Golden Sita (Kanchana Sita)

In April 1980, G. Aravindan appeared in person at PFA with two recent films, Thampu (1978) and Kummatty (1979). Kanchana Sita (1977) screened here in July 1980. It is a measure of the strength of the imagery of Aravindan's films that they were received with tremendous enthusiasm, though shown without English subtitles but instead with live translation. Kanchana Sita is screened tonight in a subtitled print.
Kanchana Sita is Aravindan's second film. In it he interprets the last part of the “Ramayana.” The legendary Rama has returned from Lanka after retrieving his abducted wife, Sita. Rumors begin to spread questioning the fidelity of his wife during her captivity. Out of duty to his people, Rama banishes his beloved wife.

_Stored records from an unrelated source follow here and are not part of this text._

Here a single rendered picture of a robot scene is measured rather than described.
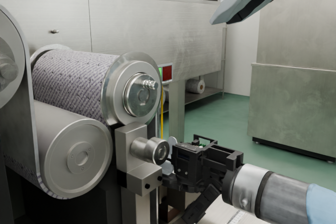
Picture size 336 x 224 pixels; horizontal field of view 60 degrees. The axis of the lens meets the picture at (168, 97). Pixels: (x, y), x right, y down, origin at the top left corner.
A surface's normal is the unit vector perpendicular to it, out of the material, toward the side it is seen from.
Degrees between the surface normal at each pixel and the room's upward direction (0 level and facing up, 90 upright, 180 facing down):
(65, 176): 90
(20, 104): 88
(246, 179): 43
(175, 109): 90
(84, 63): 37
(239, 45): 90
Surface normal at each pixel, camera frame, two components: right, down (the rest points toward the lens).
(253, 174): -0.26, -0.80
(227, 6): -0.75, 0.31
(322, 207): -0.36, -0.63
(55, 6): 0.78, 0.16
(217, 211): 0.00, -0.97
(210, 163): -0.63, 0.20
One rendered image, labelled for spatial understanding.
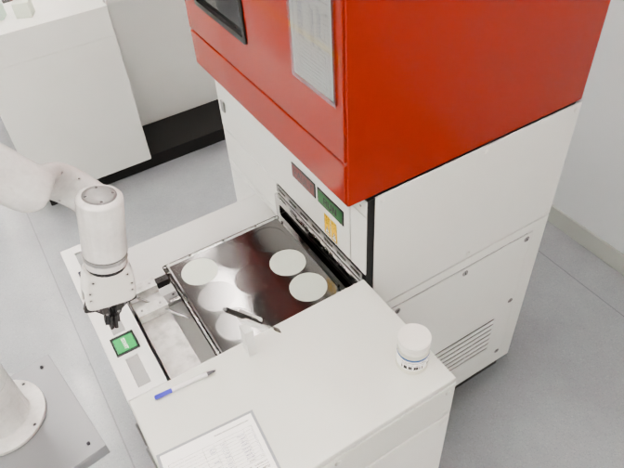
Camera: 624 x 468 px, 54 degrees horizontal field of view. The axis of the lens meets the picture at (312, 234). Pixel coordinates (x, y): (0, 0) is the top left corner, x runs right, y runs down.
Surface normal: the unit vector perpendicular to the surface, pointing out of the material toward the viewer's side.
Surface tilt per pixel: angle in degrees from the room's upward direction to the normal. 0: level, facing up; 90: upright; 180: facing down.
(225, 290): 0
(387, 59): 90
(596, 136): 90
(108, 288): 91
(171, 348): 0
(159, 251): 0
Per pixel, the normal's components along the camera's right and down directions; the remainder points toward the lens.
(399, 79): 0.53, 0.57
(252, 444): -0.05, -0.72
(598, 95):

Aravindan's film opens on Rama and his brother travelling through Dandaka forest to attend a religious feast. Rama is strangely conscious of Sita's presence.... The film argues in slow, luminous images that the vanished Sita has now become the principle of harmony in the universe.
Kanchana Sita is both poetic and political: Aravindan uses tribals from Andhra Pradesh to portray the Aryan heroes of the Ramayana. To see nobility flashing from the eyes of the squat-nosed, low-browed tribals is to observe an important gesture in India's politics.